OPPS Rule for 2019 Includes Curbing Utilization
Utilization, new codes, device pass-through, and 340B payment policies top the changes in the Centers for Medicare & Medicaid Services’ (CMS) Outpatient Prospective Payment System (OPPS) final rule for 2019.
Cutting OPPS Costs
CMS said in a fact sheet with the long-winded title of “CMS finalizes Medicare Hospital Outpatient Prospective Payment System and Ambulatory Surgical Center Payment System changes for 2019 (CMS-1695-FC)” the changes are being made to assure a patient-centered healthcare system “by achieving greater price transparency, and significant burden reduction so that hospitals and ambulatory surgical centers can operate with better flexibility and patients have access to the tools they need to become active healthcare consumers.”
The final rule includes methodology for reducing payment differences between hospitals and ambulatory surgical centers (ASC) to encourage better care for lower cost.
This policy results in lower copayments for beneficiaries and savings for the Medicare program in an estimated amount of $380 million for 2019, the first year of a two year phase-in. For an individual Medicare patient, CMS said, current Medicare payment for the clinic visit furnished in an excepted off-campus PBD is approximately $116 with $23 being the average beneficiary copayment. The policy to adjust this payment to the PFS equivalent rate would reduce the OPPS payment rate for the clinic visit to $81 with a beneficiary copayment of $16 (based on a two year phase-in), saving beneficiaries an average of $7 each time they visit an off-campus department in CY 2019, the agency explained.
CMS said in the rule it is applying a Physician Fee Schedule (PFS) equivalent payment rate for the clinic visit service when provided at an off-campus provider-based department paid under OPPS. The clinic visit, CMS said, is the most billed service in OPPS. Medicare and its members pay more for the same type of clinic visit in the hospital outpatient setting than in the physician setting.
OPPS Covered Procedures Changed
CMS is including additional CPT codes outside of the surgical code range that crosswalk or are clinical similar to procedures within the CPT surgical code range on the OPPS list. This adds 12 cardiovascular codes and five more based on comments the agency received. CMS also reviewed all procedures added to the list over the last three years and is still determining which will stay or go.
OPPS Coverage of Skin Substitutes
CMS said it is finalizing the proposal to continue the policy established in CY 2018 to assign skin substitutes to the low cost or high cost group. In addition, solicited comments on these ideas will be used for future rulemaking.

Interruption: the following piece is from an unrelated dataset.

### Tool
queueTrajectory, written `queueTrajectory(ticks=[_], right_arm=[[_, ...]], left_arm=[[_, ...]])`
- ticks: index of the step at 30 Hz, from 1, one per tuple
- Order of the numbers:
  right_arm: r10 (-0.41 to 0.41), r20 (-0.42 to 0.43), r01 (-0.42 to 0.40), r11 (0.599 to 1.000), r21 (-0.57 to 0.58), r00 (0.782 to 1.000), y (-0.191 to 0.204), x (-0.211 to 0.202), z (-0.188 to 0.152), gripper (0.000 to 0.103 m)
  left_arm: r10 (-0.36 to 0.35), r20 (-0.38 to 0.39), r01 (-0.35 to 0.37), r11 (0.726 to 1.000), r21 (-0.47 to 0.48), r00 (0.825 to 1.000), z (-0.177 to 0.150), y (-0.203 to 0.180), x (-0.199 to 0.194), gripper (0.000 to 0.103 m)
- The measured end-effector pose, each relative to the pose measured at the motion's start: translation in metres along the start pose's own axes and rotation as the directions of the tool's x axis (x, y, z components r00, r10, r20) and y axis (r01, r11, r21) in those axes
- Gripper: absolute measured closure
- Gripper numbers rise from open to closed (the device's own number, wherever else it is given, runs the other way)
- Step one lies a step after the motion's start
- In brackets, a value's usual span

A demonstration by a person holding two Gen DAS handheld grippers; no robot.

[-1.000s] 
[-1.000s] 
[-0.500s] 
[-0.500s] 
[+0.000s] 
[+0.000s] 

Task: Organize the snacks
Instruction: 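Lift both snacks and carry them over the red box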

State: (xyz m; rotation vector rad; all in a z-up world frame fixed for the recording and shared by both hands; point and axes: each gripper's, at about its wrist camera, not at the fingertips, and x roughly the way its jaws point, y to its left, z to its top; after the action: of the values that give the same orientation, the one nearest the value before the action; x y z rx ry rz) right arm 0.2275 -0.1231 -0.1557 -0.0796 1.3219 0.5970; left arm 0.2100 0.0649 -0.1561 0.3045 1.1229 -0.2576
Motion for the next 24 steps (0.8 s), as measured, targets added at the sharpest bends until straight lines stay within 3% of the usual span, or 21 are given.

OPPS New Tech Pay for Low-volume Services
To promote transparency and predictability in payment rates, CMS is finalizing the proposal that services assigned to New Technology APCs with fewer than 100 claims annually would be paid under one of several alternative payment methodologies. CMS is finalizing the proposal to use up to four years of data to calculate the geometric mean, the median, and the arithmetic mean and to adopt the method.
OPPS Device Intensive Policy
CMS is lowering the device threshold from 40 percent to 30 percent. This allows procedures using relatively high-cost devices to be better recognized in the OPPS and ASC settings.
OPPS Device Pass-through Additions
CMS approved the remede System Transvenous Neurostimulator for device pass-through. It was the only successful candidate of seven proposed.
OPPS and 340B Drug Payment Policy
In the CY 2019 OPPS final rule, CMS finalizes a policy to pay ASP minus 22.5 percent for 340B-acquired drugs furnished by non-excepted off-campus provider based departments (PBD) paid under the Physician Fee Schedule. Section 340B of the Public Health Service Act allows participating hospitals and other providers to purchase certain covered outpatient drugs at discounted prices from manufacturers. CMS reexamined the appropriateness of the Average Sale Price plus 6 percent payment methodology for 340B drugs in the CY 2018 OPPS final rule. Beginning January 1, 2018, Medicare is paying an adjusted amount of ASP minus 22.5 percent for separately payable, nonpass-through drugs and biologicals that are acquired through the 340B Program by PBDs, including excepted off-campus departments.